What to do —
Your job with the data below: print everything from the line that holds "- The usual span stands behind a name" down to the line that holds "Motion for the", ends included, exactly, and nothing else.

Raw data —
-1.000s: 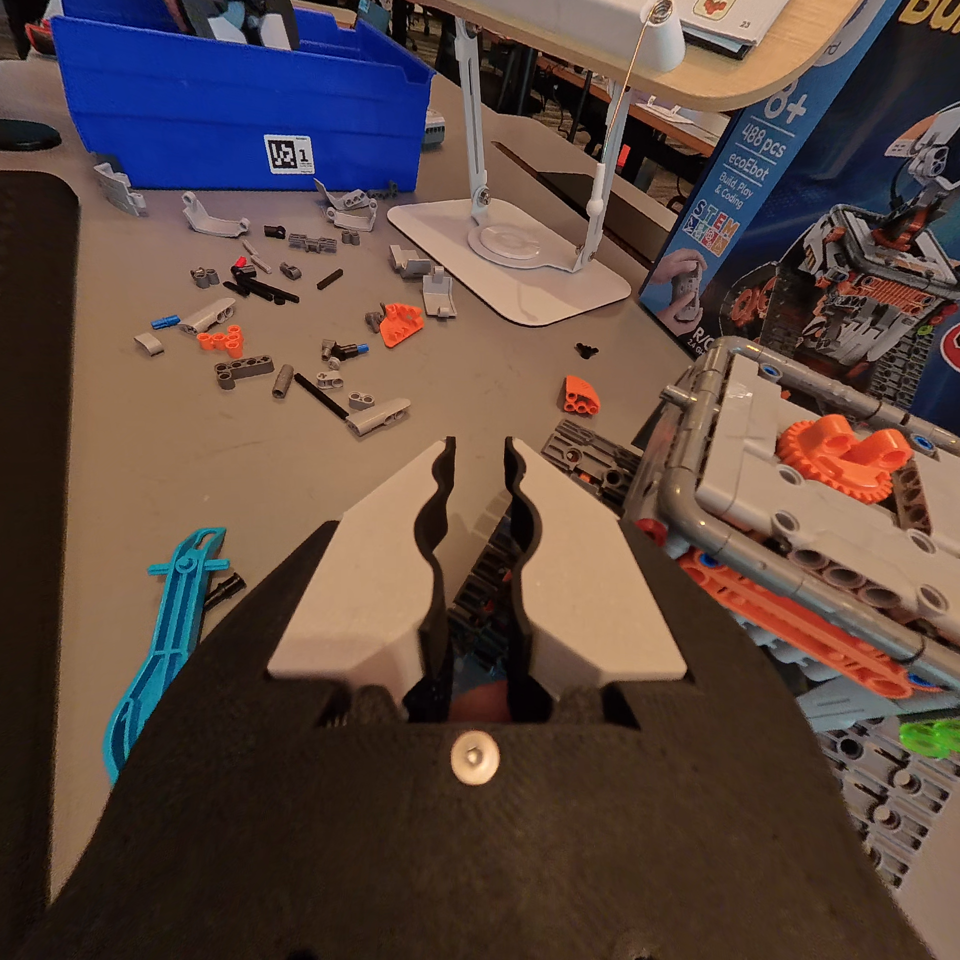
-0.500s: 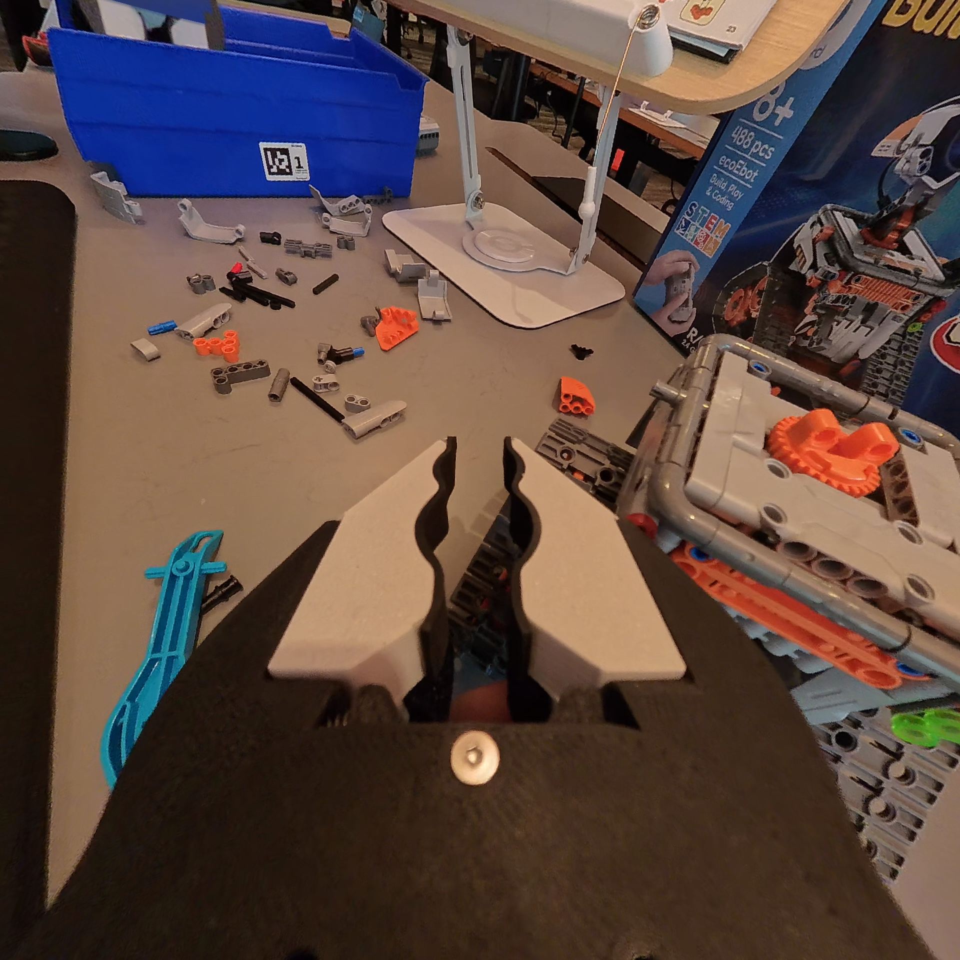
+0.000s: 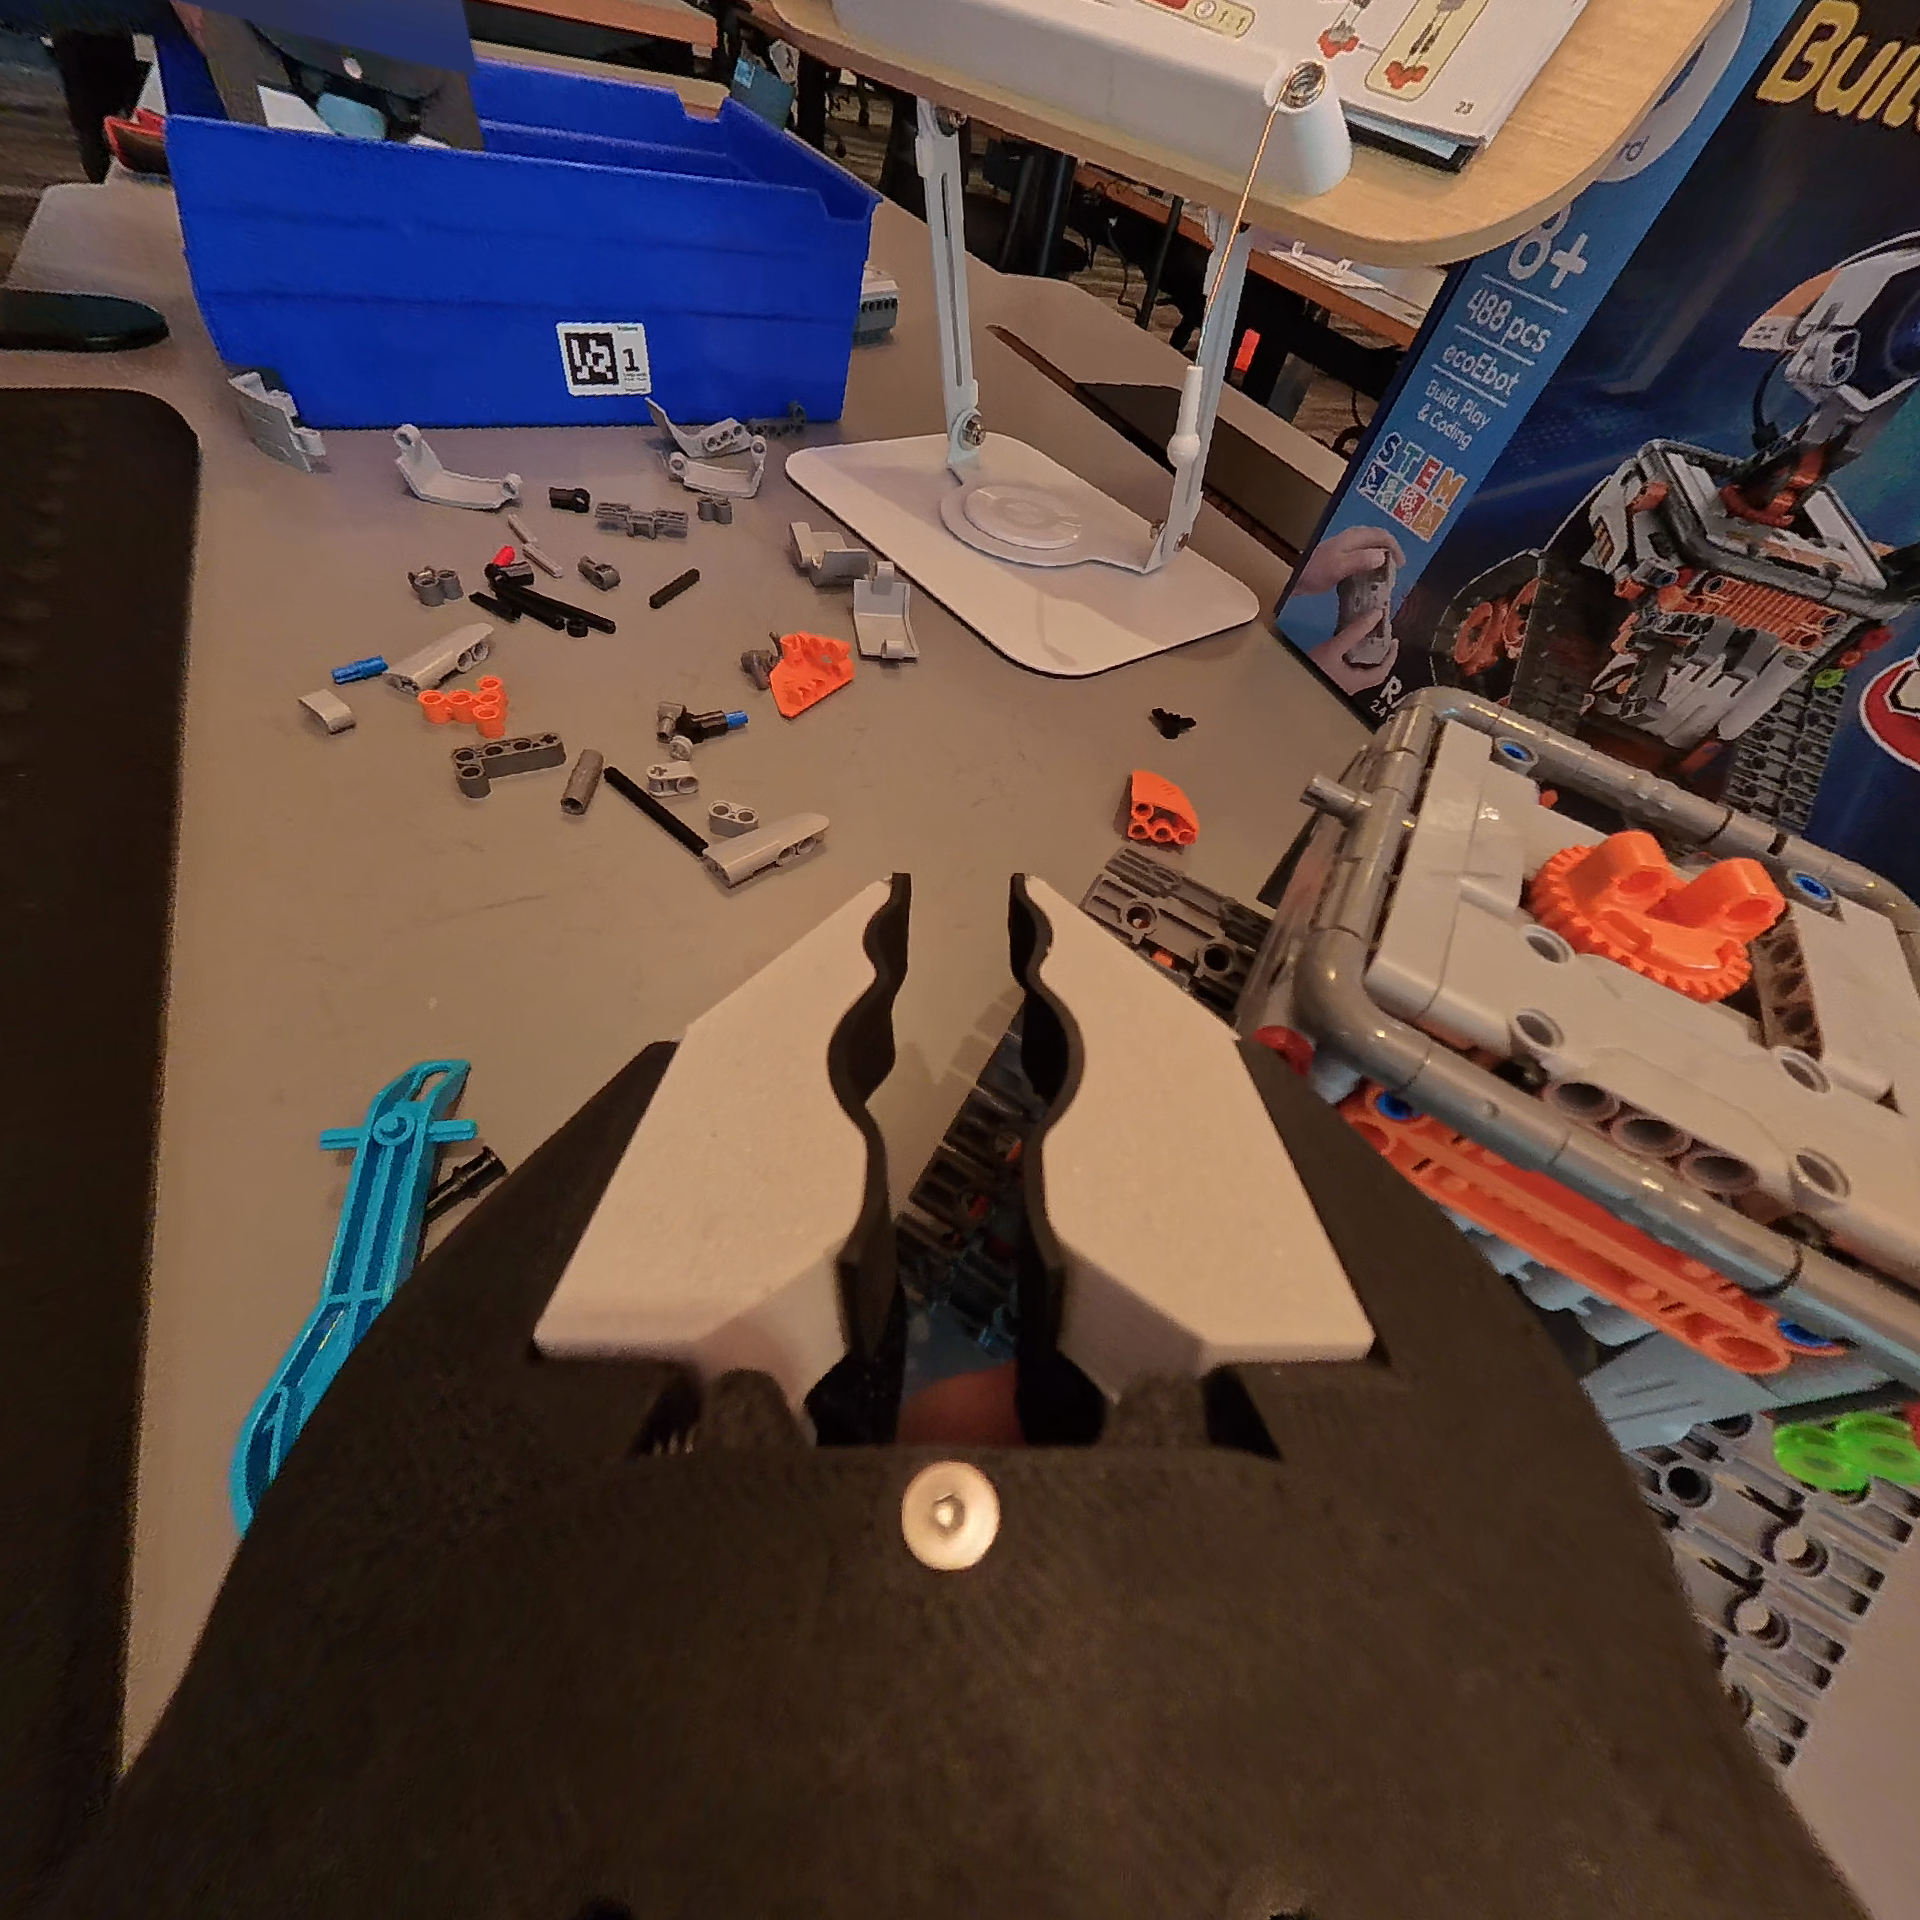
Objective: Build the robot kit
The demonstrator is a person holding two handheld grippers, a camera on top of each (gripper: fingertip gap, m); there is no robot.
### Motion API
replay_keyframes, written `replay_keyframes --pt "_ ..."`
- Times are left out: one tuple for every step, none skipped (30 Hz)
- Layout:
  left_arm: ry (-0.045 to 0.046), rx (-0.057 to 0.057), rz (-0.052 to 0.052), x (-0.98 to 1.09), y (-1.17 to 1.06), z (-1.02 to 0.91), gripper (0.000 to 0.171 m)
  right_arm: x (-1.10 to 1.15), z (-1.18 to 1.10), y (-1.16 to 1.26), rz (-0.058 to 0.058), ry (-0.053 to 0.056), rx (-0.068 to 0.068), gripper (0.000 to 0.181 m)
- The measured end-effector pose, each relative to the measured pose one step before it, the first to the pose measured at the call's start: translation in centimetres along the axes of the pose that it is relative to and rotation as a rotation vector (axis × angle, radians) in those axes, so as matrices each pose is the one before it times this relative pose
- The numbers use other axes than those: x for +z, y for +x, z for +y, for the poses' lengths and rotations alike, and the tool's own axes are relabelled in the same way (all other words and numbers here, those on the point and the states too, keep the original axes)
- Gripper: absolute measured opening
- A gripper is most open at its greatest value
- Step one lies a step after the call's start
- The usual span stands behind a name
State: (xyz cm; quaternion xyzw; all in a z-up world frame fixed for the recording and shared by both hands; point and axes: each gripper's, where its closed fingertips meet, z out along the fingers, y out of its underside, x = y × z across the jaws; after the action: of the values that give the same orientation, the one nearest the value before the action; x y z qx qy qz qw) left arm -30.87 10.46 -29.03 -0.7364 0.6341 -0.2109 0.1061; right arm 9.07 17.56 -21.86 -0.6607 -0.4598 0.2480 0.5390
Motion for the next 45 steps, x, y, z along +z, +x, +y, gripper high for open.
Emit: replay_keyframes --pt "0.0083 -0.0104 0.0074 -0.078 -0.052 0.047 0.013 -0.003 -0.015 0.014 -0.0003 0.0009 0.0016 0.017" --pt "-0.0008 -0.0076 -0.0128 -0.292 -0.394 0.204 0.0 0.009 0.028 0.003 -0.001 -0.0004 0.0014 0.017" --pt "-0.00248 -0.0043 -0.0379 -0.439 -0.818 0.266 0.0 0.024 0.04 -0.012 -0.0015 -0.0011 0.0011 0.017" --pt "-0.00501 -0.0119 -0.0113 -0.379 -0.445 0.357 0.0 0.043 0.037 -0.017 -0.0017 -0.0013 0.0013 0.017" --pt "0.00834 -0.0123 0.0161 -0.268 0.038 0.101 0.0 0.041 0.045 -0.012 -0.001 -0.0022 0.0002 0.017" --pt "0.00337 0.0042 0.0 -0.13 -0.07 0.049 0.0 0.042 0.032 -0.01 -0.0006 -0.0022 -0.0009 0.017" --pt "-0.01123 -0.0001 -0.0172 -0.051 -0.319 0.18 0.0 0.024 0.016 -0.021 -0.0011 -0.0012 -0.0002 0.017" --pt "-0.01281 -0.0017 -0.0086 -0.017 -0.161 0.216 0.0 0.015 0.012 -0.025 -0.0011 -0.0007 -0.0001 0.017" --pt "-0.00948 0.0003 -0.0033 -0.06 -0.033 0.195 0.0 -0.005 0.0 -0.006 -0.0001 0.0 -0.0007 0.017" --pt "0.0038 -0.0013 -0.0134 -0.141 -0.204 -0.035 0.0 -0.018 -0.015 0.003 0.0 0.0009 -0.0001 0.017" --pt "0.01384 -0.0096 0.0037 -0.103 0.006 -0.254 0.006 -0.015 -0.012 0.003 -0.0005 0.0007 0.0002 0.017" --pt "0.01498 -0.0006 0.021 -0.013 0.362 -0.331 0.01 -0.001 -0.009 -0.018 -0.0009 -0.0003 -0.001 0.017" --pt "0.01277 0.0173 -0.0038 0.052 0.117 -0.356 0.013 0.0 -0.008 -0.032 -0.0013 -0.0006 -0.0017 0.017" --pt "-0.00575 0.0087 -0.0117 0.158 0.013 -0.114 0.019 -0.001 -0.001 -0.05 -0.0018 -0.0004 -0.0014 0.017" --pt "-0.02134 0.0039 -0.0059 0.26 0.065 0.166 0.025 0.007 0.009 -0.044 -0.0017 -0.0005 -0.0012 0.017" --pt "-0.0117 0.0141 -0.0197 0.25 -0.124 0.077 0.025 0.006 0.005 -0.019 -0.0009 -0.0009 -0.0016 0.017" --pt "-0.01235 0.0086 -0.0149 0.237 -0.112 0.117 0.026 -0.013 0.007 -0.018 -0.0008 -0.0005 -0.0016 0.017" --pt "-0.00649 0.0018 0.0048 0.185 0.18 0.061 0.028 -0.026 0.007 -0.014 -0.0007 0.0 -0.0007 0.017" --pt "0.00251 0.0011 0.0032 0.004 0.133 -0.113 0.027 -0.03 -0.004 0.011 0.0002 0.0004 -0.0004 0.017" --pt "-0.00274 0.0002 -0.0045 0.018 -0.016 -0.014 0.027 -0.042 -0.012 0.002 0.0004 0.0012 -0.0005 0.017" --pt "-0.0003 -0.0029 -0.0037 0.041 -0.028 -0.02 0.025 -0.035 -0.035 0.012 0.0004 0.0013 -0.0008 0.017" --pt "0.0033 -0.0024 -0.0059 0.035 -0.08 -0.077 0.023 -0.03 -0.024 0.004 0.0007 0.0009 -0.0013 0.017" --pt "-0.00106 0.0063 -0.0173 0.06 -0.221 -0.01 0.018 -0.017 -0.026 -0.006 0.0005 0.0005 -0.0014 0.017" --pt "-0.00334 0.0073 -0.0143 0.028 -0.144 0.011 0.015 -0.014 -0.013 -0.024 0.0002 0.0 -0.0016 0.017" --pt "-0.00442 0.0046 -0.0063 -0.006 -0.004 0.038 0.015 -0.011 -0.008 -0.015 0.0 -0.0004 -0.0019 0.017" --pt "-0.00297 0.0069 -0.0072 0.015 -0.002 0.017 0.015 -0.024 -0.022 -0.011 0.0005 0.0002 -0.0021 0.017" --pt "-0.00412 0.0061 -0.0047 -0.009 0.006 0.041 0.015 -0.011 -0.037 -0.016 -0.0002 0.0012 -0.0014 0.017" --pt "-0.00789 0.0171 0.0011 -0.024 0.182 0.094 0.015 -0.024 -0.037 -0.03 -0.0014 0.0018 -0.0005 0.017" --pt "-0.00709 0.021 -0.0061 -0.015 0.098 0.041 0.015 -0.022 -0.041 -0.028 -0.0013 0.002 -0.0006 0.017" --pt "-0.0042 0.0011 -0.0044 0.006 -0.01 -0.006 0.015 -0.025 -0.05 -0.022 -0.001 0.002 -0.0007 0.017" --pt "0.0047 -0.0024 0.0004 -0.015 0.008 -0.054 0.014 -0.025 -0.036 -0.032 -0.0015 0.0017 -0.0004 0.017" --pt "0.00596 -0.0025 0.0012 -0.037 -0.02 0.008 0.014 -0.025 -0.036 -0.03 -0.0016 0.0017 -0.001 0.017" --pt "0.00171 -0.002 -0.0095 -0.066 -0.21 0.117 0.015 -0.02 -0.058 -0.039 -0.0018 0.0023 -0.0017 0.017" --pt "-0.0002 -0.0062 -0.0003 -0.165 -0.064 0.118 0.015 -0.019 -0.075 -0.045 -0.0021 0.0028 -0.0011 0.017" --pt "0.01224 -0.0035 -0.0027 -0.358 -0.075 -0.141 0.015 0.003 -0.067 -0.051 -0.0022 0.0025 -0.0007 0.017" --pt "0.0189 -0.0012 -0.0131 -0.548 -0.22 -0.356 0.013 0.009 -0.034 -0.063 -0.0027 0.0012 -0.0011 0.017" --pt "0.01169 -0.0012 -0.0081 -0.671 -0.128 -0.318 0.014 0.022 -0.025 -0.059 -0.0027 0.0001 -0.0016 0.017" --pt "0.00694 0.0065 -0.015 -0.771 -0.185 -0.286 0.014 0.041 -0.016 -0.071 -0.0023 -0.0006 -0.0024 0.017" --pt "0.002 0.0079 -0.0306 -0.876 -0.453 -0.247 0.014 0.027 -0.027 -0.066 -0.002 -0.0003 -0.003 0.017" --pt "-0.00335 0.0082 -0.0315 -0.963 -0.507 -0.209 0.014 0.01 -0.058 -0.073 -0.0025 0.001 -0.0024 0.017" --pt "-0.00728 0.0147 -0.0389 -1.036 -0.634 -0.25 0.014 0.002 -0.07 -0.065 -0.0023 0.0024 -0.0021 0.017" --pt "-0.00036 0.019 -0.0438 -1.089 -0.72 -0.494 0.013 -0.005 -0.079 -0.065 -0.0019 0.0032 -0.0019 0.017" --pt "0.01326 0.0113 -0.0202 -1.065 -0.404 -0.836 0.013 0.007 -0.079 -0.073 -0.0025 0.003 -0.0014 0.017" --pt "0.01756 0.0172 -0.0181 -0.942 -0.319 -1.063 0.013 0.0 -0.064 -0.065 -0.0022 0.0019 -0.0018 0.017" --pt "0.0123 0.0243 -0.0239 -0.713 -0.361 -1.155 0.013 0.02 -0.048 -0.066 -0.0018 0.0007 -0.0029 0.017"
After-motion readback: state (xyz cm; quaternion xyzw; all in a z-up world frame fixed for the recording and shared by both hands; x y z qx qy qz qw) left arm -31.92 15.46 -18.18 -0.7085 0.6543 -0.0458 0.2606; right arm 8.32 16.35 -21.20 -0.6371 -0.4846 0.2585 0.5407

Response to the exercise —
- The usual span stands behind a name
State: (xyz cm; quaternion xyzw; all in a z-up world frame fixed for the recording and shared by both hands; point and axes: each gripper's, where its closed fingertips meet, z out along the fingers, y out of its underside, x = y × z across the jaws; after the action: of the values that give the same orientation, the one nearest the value before the action; x y z qx qy qz qw) left arm -30.87 10.46 -29.03 -0.7364 0.6341 -0.2109 0.1061; right arm 9.07 17.56 -21.86 -0.6607 -0.4598 0.2480 0.5390
Motion for the next 45 steps, x, y, z along +z, +x, +y, gripper high for open.

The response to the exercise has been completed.